Je vécus tranquillement un mois dans cette forêt. Je m'ennuyais bien un peu quelquefois, mais je préférais encore vivre seul que vivre malheureux. J'étais donc à moitié heureux lorsque je m'aperçus que l'herbe diminuait et devenait dure; les feuilles tombaient, l'eau était glacée, la terre était humide.
«Hélas! hélas! pensai-je; que devenir? Si je reste ici, je périrai de froid, de faim, de soif. Mais où aller? Qui est-ce qui voudra de moi?»
A force de réfléchir, j'imaginai un moyen de trouver un abri. Je sortis de la forêt, et j'allai dans un petit village tout près de là. Je vis une petite maison isolée et bien propre; une bonne femme était assise à la porte, elle filait. Je fus touché de son air de bonté et de tristesse; je m'approchai d'elle, et je mis ma tête sur son épaule. La bonne femme poussa un cri, se leva précipitamment de dessus sa chaise, et parut effrayée. Je ne bougeai pas; je la regardai d'un air doux et suppliant.
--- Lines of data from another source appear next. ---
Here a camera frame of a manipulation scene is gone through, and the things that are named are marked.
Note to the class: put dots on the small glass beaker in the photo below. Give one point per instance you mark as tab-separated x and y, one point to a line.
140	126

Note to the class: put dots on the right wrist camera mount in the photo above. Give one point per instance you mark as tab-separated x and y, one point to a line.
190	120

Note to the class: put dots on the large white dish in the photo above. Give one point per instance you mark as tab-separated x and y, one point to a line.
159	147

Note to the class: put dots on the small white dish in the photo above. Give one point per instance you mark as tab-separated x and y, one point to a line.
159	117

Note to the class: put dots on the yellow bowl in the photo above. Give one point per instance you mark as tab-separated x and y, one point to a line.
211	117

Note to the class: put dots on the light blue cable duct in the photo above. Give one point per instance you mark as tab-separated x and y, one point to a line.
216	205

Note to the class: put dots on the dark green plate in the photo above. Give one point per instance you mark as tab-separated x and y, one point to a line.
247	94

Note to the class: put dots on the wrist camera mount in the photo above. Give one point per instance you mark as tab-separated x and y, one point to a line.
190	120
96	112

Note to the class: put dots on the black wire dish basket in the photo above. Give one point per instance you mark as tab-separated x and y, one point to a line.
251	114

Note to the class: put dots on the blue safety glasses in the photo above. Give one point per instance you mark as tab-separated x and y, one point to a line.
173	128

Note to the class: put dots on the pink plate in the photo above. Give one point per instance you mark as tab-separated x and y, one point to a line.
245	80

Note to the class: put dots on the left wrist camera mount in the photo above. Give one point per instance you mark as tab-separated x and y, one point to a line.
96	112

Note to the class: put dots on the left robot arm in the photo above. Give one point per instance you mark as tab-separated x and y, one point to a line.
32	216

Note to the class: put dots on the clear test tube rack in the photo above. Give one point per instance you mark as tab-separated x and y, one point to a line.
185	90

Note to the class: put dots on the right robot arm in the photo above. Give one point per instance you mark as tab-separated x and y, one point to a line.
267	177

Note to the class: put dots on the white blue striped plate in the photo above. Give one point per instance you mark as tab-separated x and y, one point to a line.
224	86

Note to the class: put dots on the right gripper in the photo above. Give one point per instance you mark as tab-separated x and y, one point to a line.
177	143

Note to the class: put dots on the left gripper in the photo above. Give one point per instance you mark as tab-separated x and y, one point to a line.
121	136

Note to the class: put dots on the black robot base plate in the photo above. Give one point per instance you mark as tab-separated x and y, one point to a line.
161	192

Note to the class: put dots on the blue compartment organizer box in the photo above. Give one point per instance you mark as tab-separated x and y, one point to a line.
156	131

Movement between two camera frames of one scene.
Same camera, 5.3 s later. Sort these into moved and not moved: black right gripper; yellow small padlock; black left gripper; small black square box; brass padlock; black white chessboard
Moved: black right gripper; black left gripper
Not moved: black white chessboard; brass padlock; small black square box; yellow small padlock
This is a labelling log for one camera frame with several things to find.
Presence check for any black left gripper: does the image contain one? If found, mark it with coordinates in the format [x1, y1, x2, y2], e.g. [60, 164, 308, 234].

—Pauvre bête! dit-elle enfin, tu n'as pas l'air méchant. Si tu n'appartiens à personne, je serais bien contente de t'avoir pour remplacer mon pauvre vieux Grison, mort de vieillesse. Je pourrai continuer à gagner ma vie en vendant mes légumes au marché. Mais ... tu as sans doute un maître, ajouta-t-elle en soupirant.
—A qui parlez-vous, grand'mère? dit une voix douce qui venait de l'intérieur de la maison.
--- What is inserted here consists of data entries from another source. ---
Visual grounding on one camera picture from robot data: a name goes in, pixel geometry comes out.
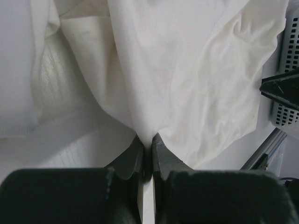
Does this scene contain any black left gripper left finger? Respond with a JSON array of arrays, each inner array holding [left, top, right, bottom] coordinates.
[[0, 137, 144, 224]]

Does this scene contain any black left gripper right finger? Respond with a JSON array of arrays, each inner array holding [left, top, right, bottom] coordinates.
[[152, 134, 294, 224]]

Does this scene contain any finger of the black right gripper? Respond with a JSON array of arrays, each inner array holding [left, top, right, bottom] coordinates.
[[259, 70, 299, 111]]

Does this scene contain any cream white t shirt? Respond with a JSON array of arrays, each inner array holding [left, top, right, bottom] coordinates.
[[39, 0, 289, 168]]

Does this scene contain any white plastic laundry basket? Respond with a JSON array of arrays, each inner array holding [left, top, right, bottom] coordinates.
[[272, 14, 299, 127]]

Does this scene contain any white black patterned folded shirt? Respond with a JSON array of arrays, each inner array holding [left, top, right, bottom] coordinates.
[[0, 0, 60, 138]]

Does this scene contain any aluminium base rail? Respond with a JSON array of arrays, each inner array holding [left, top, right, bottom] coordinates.
[[240, 128, 287, 170]]
—Je cause avec un âne qui est venu me mettre la tête sur l'épaule, et qui me regarde d'un air si doux que je n'ai pas le coeur de le chasser.
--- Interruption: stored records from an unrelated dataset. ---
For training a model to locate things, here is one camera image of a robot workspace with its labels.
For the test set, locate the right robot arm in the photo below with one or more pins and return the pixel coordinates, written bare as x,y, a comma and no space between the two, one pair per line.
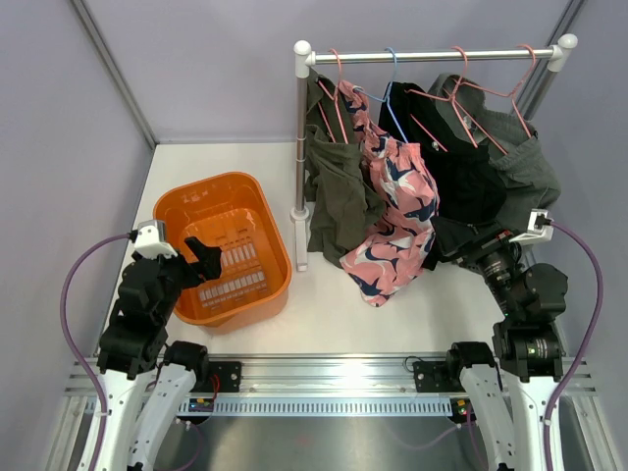
511,383

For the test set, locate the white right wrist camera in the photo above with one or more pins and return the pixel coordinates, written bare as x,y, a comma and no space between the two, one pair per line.
539,229

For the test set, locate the metal clothes rack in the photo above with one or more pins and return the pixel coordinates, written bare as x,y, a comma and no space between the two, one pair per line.
305,58

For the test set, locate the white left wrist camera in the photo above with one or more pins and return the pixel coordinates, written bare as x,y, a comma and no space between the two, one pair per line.
150,241

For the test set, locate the grey green shorts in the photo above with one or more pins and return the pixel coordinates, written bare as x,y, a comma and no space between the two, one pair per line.
513,146

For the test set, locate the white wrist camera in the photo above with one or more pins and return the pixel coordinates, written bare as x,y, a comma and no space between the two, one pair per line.
539,229
150,241

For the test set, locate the white slotted cable duct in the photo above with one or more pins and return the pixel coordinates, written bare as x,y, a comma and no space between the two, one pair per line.
232,406

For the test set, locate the orange plastic laundry basket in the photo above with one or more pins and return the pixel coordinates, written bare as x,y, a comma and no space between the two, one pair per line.
229,211

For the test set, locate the aluminium mounting rail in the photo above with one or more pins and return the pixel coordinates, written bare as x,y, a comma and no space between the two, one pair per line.
356,375

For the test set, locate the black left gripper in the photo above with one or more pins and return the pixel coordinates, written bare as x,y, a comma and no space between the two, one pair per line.
208,257

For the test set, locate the olive green shorts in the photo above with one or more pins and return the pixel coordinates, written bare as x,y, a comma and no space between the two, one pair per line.
345,204

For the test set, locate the pink shark print shorts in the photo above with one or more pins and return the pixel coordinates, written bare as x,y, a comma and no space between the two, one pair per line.
396,246

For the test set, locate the black shorts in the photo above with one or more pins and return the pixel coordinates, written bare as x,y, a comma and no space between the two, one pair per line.
469,188

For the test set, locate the left aluminium frame post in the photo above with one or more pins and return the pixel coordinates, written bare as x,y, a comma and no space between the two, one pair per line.
99,44

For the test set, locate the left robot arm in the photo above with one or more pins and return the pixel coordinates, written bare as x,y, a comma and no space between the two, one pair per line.
140,378

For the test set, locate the aluminium frame post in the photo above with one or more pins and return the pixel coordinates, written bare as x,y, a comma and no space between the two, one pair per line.
99,44
539,81

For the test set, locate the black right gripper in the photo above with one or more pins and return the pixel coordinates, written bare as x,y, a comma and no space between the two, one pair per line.
476,240

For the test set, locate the right aluminium frame post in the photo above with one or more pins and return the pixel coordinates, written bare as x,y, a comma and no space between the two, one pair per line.
539,81

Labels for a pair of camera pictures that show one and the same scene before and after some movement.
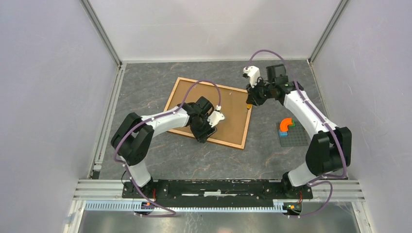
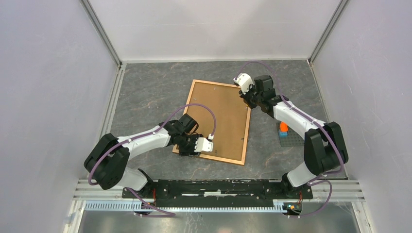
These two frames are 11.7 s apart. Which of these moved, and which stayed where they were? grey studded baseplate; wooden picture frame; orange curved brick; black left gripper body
Moved: wooden picture frame; black left gripper body
Stayed: grey studded baseplate; orange curved brick
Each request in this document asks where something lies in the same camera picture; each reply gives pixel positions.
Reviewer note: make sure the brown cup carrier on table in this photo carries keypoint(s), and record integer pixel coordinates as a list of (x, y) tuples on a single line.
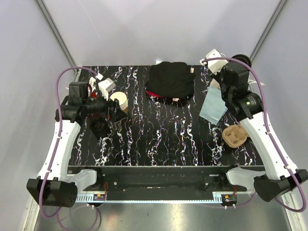
[(235, 135)]

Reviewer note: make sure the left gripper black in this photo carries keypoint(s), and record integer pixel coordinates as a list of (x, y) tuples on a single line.
[(117, 114)]

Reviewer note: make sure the blue white paper bag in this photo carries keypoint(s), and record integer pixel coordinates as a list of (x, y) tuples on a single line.
[(213, 107)]

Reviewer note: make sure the pink folded cloth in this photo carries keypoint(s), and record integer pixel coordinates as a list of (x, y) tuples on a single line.
[(159, 96)]

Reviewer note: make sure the stack of paper cups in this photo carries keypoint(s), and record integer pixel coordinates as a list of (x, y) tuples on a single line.
[(123, 100)]

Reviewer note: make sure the black folded cloth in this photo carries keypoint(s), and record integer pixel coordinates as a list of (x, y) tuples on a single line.
[(171, 79)]

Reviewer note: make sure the stack of black lids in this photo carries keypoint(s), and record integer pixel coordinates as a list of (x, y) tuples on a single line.
[(99, 128)]

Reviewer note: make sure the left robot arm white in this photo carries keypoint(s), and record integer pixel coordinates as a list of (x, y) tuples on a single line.
[(53, 186)]

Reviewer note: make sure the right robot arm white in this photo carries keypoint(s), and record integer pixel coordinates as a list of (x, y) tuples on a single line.
[(281, 174)]

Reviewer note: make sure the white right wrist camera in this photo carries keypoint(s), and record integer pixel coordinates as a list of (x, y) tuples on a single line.
[(214, 66)]

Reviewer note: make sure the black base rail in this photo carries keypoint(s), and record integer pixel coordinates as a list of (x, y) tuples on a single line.
[(159, 184)]

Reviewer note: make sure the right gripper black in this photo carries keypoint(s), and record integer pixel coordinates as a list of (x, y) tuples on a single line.
[(216, 76)]
—Voyons, voyons, reprit la petite voix.
Et aussitôt je vis sur le seuil de la porte un beau petit garçon de six à sept ans. Il était pauvrement mais proprement vêtu. Il me regarda d'un oeil curieux et un peu craintif.
—Puis-je le caresser, grand'mère? dit-il.
—Certainement, mon Georget; mais prends garde qu'il ne te morde.